# PROBLEM
Whenever the string "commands" turns up in a line of the data below, copy that line.

# INFORMATION GIVEN
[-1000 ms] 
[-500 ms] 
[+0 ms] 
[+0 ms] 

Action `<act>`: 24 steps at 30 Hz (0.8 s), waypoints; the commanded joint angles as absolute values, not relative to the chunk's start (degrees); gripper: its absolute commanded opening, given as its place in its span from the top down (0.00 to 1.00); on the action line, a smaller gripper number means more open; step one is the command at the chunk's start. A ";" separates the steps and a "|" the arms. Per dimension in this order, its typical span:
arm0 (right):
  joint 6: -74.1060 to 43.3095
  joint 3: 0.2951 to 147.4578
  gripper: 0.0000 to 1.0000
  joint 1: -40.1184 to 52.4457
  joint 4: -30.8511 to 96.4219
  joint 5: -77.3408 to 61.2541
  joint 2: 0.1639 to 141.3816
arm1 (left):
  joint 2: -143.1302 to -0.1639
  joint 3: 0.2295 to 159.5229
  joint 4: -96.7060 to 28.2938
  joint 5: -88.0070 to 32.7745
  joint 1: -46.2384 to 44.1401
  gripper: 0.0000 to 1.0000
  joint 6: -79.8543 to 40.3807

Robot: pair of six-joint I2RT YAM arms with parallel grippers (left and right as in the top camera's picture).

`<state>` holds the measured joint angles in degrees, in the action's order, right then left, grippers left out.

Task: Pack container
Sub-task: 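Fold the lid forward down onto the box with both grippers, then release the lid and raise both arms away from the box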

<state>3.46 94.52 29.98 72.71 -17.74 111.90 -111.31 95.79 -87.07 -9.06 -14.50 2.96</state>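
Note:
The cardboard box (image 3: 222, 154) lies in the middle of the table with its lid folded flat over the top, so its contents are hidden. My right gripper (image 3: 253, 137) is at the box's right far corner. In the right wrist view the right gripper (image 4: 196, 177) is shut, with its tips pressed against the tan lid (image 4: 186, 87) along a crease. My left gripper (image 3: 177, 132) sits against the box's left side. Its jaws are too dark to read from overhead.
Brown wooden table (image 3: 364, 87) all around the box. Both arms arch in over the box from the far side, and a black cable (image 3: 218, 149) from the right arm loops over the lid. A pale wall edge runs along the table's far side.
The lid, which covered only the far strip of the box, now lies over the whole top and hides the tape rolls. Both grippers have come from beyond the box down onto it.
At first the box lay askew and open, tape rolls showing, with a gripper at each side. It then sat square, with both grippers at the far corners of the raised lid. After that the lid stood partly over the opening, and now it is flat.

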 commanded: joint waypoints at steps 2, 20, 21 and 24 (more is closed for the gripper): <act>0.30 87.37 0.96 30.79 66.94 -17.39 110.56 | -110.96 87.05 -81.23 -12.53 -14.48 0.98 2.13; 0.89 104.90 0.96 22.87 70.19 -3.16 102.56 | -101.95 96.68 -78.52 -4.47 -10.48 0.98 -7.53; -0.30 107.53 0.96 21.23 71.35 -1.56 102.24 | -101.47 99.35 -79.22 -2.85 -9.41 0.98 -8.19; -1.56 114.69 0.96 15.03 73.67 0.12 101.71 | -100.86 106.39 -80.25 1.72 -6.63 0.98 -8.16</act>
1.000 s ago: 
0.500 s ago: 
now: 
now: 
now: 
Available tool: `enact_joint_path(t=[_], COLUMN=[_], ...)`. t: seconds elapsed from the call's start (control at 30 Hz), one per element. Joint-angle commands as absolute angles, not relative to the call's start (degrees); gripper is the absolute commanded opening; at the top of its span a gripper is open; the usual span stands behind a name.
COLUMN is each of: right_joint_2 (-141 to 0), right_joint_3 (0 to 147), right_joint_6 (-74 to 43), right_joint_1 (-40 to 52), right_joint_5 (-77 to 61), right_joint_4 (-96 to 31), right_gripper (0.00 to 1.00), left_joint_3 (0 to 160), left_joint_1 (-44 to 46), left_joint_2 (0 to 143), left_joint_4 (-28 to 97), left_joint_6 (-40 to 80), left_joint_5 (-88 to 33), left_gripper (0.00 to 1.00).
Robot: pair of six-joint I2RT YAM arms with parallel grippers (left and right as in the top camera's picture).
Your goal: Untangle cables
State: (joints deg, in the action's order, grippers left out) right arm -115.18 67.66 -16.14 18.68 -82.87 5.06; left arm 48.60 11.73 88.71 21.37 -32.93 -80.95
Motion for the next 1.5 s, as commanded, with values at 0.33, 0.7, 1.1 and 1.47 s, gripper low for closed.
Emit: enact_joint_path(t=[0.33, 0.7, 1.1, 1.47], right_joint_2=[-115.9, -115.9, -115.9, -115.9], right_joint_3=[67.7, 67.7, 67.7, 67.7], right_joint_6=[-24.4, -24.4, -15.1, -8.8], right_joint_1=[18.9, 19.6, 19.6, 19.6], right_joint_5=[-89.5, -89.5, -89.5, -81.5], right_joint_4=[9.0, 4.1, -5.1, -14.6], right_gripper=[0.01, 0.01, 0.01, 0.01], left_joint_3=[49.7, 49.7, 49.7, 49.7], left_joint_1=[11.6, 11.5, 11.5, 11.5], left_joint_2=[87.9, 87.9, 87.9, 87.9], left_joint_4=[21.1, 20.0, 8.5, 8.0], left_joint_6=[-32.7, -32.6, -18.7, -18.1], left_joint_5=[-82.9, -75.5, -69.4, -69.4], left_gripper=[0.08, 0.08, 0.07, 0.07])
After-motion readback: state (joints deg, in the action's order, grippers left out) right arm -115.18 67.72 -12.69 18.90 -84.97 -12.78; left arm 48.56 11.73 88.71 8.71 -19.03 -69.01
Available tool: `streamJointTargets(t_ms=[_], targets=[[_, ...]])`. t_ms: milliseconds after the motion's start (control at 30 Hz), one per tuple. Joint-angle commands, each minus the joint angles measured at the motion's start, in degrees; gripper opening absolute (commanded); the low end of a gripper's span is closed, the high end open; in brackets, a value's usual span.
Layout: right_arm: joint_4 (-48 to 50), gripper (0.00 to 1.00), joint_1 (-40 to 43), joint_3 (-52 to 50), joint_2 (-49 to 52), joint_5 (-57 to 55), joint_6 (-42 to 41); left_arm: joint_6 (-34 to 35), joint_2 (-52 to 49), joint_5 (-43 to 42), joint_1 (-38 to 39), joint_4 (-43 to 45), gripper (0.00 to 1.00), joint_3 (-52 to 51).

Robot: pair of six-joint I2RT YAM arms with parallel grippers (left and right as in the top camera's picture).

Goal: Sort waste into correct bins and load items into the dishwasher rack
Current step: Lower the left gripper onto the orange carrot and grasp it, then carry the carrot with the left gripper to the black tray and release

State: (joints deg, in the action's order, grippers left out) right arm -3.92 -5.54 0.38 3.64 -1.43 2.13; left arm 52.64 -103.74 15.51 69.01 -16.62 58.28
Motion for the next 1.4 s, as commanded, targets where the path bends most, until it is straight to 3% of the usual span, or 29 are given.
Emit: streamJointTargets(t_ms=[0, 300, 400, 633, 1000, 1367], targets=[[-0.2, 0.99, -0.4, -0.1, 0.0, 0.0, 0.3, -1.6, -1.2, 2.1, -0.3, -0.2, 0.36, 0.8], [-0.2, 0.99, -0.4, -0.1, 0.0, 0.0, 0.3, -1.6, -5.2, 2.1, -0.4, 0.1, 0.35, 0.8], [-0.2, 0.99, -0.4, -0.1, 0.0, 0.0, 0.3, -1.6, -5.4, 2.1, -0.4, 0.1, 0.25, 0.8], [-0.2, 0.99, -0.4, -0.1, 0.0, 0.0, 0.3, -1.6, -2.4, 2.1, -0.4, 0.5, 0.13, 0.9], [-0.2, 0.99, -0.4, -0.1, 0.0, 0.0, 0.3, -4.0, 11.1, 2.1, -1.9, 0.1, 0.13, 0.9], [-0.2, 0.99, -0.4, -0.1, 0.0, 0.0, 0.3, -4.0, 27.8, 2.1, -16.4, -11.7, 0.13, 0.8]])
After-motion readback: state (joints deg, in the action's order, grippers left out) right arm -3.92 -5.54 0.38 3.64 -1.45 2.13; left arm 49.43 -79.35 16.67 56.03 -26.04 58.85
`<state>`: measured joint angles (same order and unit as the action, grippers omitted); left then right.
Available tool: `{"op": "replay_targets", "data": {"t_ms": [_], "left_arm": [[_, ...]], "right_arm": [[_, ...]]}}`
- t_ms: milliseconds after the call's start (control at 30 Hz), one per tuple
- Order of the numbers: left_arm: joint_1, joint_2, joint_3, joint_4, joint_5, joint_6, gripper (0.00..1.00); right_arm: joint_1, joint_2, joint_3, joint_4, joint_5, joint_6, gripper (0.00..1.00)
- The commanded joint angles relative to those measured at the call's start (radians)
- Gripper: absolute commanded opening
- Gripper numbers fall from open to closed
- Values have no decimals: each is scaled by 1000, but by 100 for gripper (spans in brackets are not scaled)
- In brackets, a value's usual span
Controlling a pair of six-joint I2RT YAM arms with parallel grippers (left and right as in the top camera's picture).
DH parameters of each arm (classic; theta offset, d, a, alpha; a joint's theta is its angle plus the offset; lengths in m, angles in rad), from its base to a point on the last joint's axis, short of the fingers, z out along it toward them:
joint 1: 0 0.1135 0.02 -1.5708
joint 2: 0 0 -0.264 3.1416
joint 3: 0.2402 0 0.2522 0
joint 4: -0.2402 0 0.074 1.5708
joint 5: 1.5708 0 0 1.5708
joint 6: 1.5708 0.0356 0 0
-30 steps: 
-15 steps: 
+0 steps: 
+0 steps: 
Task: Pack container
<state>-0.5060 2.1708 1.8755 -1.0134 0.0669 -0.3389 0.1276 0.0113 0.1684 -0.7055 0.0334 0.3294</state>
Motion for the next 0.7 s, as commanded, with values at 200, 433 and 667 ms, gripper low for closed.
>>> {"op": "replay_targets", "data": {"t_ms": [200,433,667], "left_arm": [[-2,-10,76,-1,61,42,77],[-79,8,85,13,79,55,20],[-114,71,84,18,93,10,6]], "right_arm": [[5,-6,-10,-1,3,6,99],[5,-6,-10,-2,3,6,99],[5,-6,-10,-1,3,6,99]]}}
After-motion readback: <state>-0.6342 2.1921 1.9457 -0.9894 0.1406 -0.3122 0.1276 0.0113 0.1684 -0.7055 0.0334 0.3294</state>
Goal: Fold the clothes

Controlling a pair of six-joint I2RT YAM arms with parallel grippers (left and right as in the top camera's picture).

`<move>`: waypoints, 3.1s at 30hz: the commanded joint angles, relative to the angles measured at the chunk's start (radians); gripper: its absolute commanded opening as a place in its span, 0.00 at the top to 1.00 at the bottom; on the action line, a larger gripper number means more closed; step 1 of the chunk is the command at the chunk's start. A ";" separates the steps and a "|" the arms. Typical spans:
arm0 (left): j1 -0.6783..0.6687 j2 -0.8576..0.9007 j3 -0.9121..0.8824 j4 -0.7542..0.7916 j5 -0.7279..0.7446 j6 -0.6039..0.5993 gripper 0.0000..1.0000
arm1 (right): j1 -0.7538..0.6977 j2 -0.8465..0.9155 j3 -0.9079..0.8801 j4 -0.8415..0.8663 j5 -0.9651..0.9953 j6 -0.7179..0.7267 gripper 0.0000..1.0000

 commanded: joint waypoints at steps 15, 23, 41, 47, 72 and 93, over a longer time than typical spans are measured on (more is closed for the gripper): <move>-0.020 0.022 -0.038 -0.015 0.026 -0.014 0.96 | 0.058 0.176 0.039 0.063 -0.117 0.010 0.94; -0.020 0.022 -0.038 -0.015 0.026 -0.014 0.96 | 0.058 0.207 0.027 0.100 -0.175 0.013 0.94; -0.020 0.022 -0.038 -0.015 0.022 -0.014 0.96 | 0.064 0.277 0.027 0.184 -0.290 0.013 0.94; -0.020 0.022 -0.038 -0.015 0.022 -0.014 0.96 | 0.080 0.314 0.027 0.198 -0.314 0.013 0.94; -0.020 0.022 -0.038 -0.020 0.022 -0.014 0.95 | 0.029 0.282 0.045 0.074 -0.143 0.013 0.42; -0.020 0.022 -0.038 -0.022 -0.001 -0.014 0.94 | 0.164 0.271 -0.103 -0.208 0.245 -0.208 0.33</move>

# TASK SOLUTION
Available tool: `enact_joint_path(t=[_], COLUMN=[_], ...)`. t: seconds elapsed from the call's start (control at 30 Hz), one per element. Joint-angle commands as absolute angles, not relative to the call's start (degrees); gripper is the absolute commanded opening; at the top of its span a gripper is open; the usual span stands behind a name.
Available tool: `streamJointTargets(t_ms=[_], targets=[[_, ...]])`. t_ms: milliseconds after the motion's start (control at 30 Hz), one per tuple. Joint-angle commands, each minus the joint angles measured at the motion's start, in degrees; gripper opening absolute (commanded); the low end of a gripper's span is closed, the high end open; in brackets, a value's usual span.

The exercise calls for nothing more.